**What to do:**
In the data that follows, find each line containing "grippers" and copy it.
------------------------------------------------
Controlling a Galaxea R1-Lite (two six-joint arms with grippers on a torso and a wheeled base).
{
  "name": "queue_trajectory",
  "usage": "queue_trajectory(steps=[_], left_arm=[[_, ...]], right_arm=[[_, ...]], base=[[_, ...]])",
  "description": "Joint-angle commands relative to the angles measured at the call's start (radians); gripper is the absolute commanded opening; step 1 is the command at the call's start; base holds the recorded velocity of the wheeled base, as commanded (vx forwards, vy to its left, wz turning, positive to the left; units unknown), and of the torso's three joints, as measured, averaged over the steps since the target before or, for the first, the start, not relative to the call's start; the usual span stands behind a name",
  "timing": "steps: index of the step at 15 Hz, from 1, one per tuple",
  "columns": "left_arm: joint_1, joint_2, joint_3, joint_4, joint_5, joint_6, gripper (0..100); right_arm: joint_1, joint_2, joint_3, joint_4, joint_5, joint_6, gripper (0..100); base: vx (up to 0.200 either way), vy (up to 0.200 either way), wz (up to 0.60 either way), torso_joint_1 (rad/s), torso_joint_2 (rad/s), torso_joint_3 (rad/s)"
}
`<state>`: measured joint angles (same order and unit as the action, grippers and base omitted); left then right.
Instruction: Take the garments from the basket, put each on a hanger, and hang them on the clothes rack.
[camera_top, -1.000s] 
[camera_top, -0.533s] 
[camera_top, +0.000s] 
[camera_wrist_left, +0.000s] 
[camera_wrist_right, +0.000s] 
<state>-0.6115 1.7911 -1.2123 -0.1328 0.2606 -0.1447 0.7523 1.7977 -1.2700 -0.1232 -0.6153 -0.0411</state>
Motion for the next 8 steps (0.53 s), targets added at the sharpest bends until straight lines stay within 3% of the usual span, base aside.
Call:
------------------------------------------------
**Reply:**
Controlling a Galaxea R1-Lite (two six-joint arms with grippers on a torso and a wheeled base).
`<state>`: measured joint angles (same order and unit as the action, grippers and base omitted); left then right.

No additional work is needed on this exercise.